# [WORK ITEM]
Work out the number of lines with the word "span" in the material below, then reply with that number only.

# [INPUT DATA]
-------

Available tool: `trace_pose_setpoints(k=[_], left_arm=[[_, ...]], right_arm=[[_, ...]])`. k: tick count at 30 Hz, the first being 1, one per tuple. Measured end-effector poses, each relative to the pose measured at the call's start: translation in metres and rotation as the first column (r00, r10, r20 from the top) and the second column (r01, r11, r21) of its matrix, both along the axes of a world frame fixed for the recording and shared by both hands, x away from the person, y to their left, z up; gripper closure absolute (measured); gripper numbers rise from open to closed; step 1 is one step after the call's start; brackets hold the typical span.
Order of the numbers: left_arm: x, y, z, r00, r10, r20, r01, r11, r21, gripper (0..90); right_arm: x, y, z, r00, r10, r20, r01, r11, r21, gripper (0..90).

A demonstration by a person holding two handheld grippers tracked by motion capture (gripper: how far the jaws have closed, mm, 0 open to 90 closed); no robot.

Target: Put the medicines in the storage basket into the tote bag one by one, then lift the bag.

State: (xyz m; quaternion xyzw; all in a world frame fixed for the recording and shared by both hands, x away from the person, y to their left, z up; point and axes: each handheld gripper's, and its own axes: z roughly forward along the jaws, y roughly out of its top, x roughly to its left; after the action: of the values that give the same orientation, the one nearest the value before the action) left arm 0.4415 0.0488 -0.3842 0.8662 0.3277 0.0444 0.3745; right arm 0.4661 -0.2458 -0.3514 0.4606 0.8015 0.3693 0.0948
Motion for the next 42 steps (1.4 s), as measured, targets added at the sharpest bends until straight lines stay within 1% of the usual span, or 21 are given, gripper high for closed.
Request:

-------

# [WRITTEN ANSWER]
2